Morgan was asked if he heard about poor connectivity issues happening on the Sask-Alberta border, and if residents were having safety concerns as well.

“I’m not aware of it on that side. I’m aware of it on your side as a result of this call,” he said.

“I know we would like to have better coverage in a number of places. The good thing is as our province grows, there’s a growing demand for more bandwidth. People are using their devices more and more which makes it a better financial option for us to try and increase coverage more,
by adding more capital to it.”

Aside from upgrading SaskTel networks across the province to 5G, the crown corporation also invested an additional $100 million in its Rural Fibre Initiative to expand its infiNET program.

There are six phases of the program, with communities or Phase 6 still being finalized but expected to be fully constructed by the project’s deadline of March 2025.

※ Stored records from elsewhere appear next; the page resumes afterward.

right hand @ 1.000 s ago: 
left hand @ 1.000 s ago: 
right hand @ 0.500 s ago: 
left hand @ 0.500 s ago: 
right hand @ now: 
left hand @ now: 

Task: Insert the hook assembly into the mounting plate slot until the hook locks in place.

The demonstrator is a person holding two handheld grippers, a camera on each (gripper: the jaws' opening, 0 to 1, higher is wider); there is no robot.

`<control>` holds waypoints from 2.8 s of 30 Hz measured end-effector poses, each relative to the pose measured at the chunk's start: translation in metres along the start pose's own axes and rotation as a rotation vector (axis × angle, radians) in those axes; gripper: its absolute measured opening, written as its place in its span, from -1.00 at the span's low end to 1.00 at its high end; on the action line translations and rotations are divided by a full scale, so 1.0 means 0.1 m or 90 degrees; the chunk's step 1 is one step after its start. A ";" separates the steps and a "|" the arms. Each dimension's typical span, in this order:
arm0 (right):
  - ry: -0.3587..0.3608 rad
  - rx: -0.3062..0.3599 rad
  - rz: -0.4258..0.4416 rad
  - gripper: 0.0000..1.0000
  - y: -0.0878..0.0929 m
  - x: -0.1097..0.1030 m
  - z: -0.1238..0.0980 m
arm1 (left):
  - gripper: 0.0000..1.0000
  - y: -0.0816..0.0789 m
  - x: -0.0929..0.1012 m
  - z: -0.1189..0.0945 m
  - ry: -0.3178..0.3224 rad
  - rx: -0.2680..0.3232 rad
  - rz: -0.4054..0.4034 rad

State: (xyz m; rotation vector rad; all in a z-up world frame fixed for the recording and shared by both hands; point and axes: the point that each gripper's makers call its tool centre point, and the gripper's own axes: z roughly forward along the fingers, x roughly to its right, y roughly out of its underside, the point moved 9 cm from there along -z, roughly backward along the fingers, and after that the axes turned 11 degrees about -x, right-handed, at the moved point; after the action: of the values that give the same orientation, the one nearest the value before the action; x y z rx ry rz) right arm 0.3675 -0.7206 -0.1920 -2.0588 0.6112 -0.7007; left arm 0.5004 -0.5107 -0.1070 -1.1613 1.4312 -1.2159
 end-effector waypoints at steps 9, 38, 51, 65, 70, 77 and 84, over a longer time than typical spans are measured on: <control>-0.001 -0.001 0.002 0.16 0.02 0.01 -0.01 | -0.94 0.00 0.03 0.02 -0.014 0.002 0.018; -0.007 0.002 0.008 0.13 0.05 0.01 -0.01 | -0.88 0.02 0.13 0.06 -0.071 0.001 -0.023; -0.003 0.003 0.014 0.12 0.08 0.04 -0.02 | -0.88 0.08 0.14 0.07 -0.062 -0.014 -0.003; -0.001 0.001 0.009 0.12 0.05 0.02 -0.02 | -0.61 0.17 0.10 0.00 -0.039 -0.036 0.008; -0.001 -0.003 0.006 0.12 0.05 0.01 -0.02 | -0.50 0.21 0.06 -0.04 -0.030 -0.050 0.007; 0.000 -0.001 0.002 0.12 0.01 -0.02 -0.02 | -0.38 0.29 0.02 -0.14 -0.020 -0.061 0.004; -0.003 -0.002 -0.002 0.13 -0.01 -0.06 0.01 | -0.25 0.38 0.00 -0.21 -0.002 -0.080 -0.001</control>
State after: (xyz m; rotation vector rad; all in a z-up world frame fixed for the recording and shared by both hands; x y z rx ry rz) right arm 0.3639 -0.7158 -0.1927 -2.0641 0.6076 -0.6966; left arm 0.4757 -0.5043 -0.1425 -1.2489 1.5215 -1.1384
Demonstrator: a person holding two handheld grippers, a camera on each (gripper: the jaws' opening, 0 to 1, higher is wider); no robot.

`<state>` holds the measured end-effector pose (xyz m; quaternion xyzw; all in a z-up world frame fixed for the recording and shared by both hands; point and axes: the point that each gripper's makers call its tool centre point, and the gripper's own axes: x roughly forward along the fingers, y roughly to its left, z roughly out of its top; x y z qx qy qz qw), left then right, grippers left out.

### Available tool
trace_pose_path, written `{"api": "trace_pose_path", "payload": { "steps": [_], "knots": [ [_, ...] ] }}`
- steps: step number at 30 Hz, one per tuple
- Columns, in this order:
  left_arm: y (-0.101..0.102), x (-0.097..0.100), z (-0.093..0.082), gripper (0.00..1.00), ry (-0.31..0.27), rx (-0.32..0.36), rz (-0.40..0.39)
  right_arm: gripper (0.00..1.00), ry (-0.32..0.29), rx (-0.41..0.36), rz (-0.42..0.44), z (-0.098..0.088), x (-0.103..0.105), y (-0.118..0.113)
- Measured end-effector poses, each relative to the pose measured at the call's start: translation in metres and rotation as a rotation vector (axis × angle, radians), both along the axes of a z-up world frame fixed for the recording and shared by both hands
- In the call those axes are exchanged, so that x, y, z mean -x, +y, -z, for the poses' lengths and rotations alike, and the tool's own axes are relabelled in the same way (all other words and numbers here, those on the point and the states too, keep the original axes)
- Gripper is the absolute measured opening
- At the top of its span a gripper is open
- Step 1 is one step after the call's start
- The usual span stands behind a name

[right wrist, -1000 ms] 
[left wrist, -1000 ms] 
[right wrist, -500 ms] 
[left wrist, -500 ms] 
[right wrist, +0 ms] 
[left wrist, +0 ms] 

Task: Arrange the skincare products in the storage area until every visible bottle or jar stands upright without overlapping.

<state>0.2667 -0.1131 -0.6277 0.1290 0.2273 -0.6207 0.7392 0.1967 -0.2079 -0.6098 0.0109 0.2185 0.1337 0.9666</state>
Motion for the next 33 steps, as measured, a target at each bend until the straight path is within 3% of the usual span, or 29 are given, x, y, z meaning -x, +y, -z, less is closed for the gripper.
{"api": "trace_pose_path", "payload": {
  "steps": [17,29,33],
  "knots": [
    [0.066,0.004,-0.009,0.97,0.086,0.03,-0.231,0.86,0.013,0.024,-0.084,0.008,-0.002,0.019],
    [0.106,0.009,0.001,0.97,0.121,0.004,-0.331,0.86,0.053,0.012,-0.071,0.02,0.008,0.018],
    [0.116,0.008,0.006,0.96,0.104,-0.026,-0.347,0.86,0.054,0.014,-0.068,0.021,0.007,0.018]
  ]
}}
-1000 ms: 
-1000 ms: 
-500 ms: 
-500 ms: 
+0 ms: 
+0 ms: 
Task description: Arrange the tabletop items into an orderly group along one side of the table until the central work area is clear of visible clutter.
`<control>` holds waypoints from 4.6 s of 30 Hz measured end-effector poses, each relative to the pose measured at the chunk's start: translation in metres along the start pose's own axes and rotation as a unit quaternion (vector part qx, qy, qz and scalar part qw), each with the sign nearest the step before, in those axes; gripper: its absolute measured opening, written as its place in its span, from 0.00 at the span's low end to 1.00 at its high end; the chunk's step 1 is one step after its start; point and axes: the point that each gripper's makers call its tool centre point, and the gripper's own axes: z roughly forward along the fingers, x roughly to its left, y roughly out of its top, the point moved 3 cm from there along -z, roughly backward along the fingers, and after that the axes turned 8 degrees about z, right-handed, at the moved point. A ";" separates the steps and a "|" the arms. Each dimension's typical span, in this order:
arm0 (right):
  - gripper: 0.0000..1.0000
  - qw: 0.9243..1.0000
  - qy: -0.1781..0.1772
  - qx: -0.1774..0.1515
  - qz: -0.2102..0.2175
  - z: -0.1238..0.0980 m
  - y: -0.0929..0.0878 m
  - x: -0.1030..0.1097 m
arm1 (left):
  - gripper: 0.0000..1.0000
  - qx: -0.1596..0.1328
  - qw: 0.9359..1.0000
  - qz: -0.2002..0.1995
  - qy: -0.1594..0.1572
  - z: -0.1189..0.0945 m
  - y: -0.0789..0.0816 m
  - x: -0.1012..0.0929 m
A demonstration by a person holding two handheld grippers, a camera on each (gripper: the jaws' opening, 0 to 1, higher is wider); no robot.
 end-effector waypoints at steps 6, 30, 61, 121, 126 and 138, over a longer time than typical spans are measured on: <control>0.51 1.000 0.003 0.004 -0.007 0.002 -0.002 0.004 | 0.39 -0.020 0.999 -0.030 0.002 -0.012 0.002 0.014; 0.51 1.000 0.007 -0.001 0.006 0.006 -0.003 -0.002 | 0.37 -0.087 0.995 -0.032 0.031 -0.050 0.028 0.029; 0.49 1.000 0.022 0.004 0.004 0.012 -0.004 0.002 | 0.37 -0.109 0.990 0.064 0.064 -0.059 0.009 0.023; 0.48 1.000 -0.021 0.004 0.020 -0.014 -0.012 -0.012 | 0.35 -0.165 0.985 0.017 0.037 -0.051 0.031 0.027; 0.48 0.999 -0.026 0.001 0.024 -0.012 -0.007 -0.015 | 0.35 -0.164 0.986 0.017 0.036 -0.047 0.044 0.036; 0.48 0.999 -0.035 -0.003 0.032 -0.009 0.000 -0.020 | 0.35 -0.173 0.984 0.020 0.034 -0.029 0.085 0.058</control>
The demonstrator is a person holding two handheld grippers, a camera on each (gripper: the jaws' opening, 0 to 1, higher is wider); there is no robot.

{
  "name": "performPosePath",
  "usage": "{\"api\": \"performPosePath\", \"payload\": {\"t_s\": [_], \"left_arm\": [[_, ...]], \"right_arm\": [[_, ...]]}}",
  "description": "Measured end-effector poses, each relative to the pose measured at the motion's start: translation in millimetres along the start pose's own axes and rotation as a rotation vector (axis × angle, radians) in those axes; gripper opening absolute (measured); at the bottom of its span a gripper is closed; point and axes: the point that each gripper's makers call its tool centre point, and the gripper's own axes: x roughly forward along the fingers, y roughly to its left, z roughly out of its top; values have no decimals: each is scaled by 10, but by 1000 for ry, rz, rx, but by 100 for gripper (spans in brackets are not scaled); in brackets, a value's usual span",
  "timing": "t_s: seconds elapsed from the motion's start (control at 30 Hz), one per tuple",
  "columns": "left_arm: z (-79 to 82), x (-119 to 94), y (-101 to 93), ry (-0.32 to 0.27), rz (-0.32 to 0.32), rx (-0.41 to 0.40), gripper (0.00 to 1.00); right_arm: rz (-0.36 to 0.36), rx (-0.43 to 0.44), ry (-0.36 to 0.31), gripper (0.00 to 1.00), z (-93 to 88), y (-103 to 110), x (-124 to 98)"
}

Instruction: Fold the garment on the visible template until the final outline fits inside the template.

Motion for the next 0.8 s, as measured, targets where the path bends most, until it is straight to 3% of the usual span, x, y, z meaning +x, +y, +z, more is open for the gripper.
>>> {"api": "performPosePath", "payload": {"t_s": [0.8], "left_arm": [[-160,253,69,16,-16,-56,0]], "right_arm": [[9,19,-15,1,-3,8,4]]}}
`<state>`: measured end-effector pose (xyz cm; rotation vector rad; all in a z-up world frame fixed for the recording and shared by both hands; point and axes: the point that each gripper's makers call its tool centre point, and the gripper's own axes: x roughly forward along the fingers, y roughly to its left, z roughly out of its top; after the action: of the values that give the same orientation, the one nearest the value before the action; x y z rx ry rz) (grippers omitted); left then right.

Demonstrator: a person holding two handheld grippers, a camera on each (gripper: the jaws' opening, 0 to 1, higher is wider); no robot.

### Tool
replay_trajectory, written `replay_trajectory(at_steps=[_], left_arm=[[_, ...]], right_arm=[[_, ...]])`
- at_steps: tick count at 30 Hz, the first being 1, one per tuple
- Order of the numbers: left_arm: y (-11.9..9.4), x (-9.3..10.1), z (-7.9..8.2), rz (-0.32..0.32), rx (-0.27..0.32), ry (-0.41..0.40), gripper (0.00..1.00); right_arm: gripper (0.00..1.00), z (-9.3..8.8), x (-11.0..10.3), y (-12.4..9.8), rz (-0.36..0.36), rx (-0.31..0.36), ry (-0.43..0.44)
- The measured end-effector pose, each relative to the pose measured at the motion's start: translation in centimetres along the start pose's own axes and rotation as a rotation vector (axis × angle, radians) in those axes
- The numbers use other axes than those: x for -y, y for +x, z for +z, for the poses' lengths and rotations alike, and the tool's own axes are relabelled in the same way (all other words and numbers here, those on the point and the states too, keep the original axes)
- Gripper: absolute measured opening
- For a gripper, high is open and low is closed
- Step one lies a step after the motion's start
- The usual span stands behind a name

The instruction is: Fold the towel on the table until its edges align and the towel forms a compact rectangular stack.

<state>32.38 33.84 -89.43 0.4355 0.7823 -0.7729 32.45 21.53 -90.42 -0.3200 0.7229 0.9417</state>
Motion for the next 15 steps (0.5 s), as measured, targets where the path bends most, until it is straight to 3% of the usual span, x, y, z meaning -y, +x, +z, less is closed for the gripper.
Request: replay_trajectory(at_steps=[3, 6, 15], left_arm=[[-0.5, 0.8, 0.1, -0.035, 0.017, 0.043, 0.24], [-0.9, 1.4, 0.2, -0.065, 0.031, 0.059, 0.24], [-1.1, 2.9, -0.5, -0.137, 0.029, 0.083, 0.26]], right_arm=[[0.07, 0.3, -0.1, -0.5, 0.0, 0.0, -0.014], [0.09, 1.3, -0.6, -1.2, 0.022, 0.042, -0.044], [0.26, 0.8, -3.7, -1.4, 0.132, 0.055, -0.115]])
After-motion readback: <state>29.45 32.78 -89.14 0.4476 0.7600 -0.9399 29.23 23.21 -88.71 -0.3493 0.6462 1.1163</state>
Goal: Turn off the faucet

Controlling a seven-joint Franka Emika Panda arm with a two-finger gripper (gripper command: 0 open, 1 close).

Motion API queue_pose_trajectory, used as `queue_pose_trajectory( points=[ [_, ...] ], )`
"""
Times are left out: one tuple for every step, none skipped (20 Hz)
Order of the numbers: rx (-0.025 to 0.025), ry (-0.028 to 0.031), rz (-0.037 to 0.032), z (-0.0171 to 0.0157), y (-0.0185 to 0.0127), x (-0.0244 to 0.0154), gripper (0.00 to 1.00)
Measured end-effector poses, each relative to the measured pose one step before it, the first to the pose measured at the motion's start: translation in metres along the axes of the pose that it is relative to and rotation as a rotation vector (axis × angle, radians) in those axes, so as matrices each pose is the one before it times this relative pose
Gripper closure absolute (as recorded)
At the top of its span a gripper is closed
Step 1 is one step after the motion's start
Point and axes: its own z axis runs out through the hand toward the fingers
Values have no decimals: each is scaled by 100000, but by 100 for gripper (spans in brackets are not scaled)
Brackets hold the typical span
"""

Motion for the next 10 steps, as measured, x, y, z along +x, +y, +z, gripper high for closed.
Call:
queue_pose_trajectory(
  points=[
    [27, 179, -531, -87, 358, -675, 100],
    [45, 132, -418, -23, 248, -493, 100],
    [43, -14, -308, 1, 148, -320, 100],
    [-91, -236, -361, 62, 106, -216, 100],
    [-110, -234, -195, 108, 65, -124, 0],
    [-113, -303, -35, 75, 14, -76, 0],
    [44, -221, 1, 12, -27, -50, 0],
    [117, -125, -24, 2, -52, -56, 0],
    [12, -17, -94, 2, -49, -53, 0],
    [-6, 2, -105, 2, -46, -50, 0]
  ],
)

Morgan spoke about what SaskTel is prioritizing at this time.

“Two to four years ago, they spent several hundred millions of dollars upgrading the cell service across the province. They added a number of internet towers and that is where we got up to the 1,000 towers that exist in the province now,” he said.

“We’re doing towers everywhere where there was a major highway going through, and they’ve been going back to add towers where there are gaps.

“If there are gaps near the border than that’s something we’re going to have to work with them on, to try and get
covered off.

“If you have someone who has got a coverage issue on the major roads, I ask you have them call my office and we’ll have a look at it.”